Nowadays, metastability is becoming a serious problem in high-performance VLSI design, mainly due to the relatively-high probability of error when a bistable circuit operates at high frequencies. As far as we know, there is not any work published that justifies and formally characterizes metastable behavior in dynamic latches. With current technologies, dynamic latches are widely used in high-performance VLSI circuits, mainly due to their lower cost and higher operation speed than static latches. In this work, we demonstrate that dynamic memory cells present an anomalous behavior referred to as metastable operation with characteristics similar to those of static latches. We perform a suitable generalization of metastability to the dynamic case, applying it to a CMOS dynamic D-latch.
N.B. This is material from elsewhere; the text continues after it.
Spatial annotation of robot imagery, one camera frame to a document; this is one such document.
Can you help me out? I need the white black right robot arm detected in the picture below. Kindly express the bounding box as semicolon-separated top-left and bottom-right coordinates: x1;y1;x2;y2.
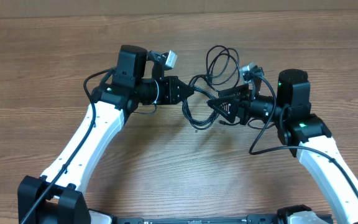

A theoretical model will be proposed, allowing the quantification of metastability, and it will be validated through electric simulation with HSPICE. After that, we have compared the metastable behavior of the dynamic latch with its static counterpart, obtaining results about the characteristic parameters of metastability and the Mean Time Between Failures (MTBF) for both kinds of bistable circuits. These results have allowed us to conclude that, unlike metastability windows in static latches, a clearly defined input interval exists which produces an infinite resolution time. Regarding MTBF, the dynamic latch presents a very low MTBF value compared to the static latch. These results show that dynamic latches should not be used in those circuits where the risk of asynchronism between clock and data signals is not negligible.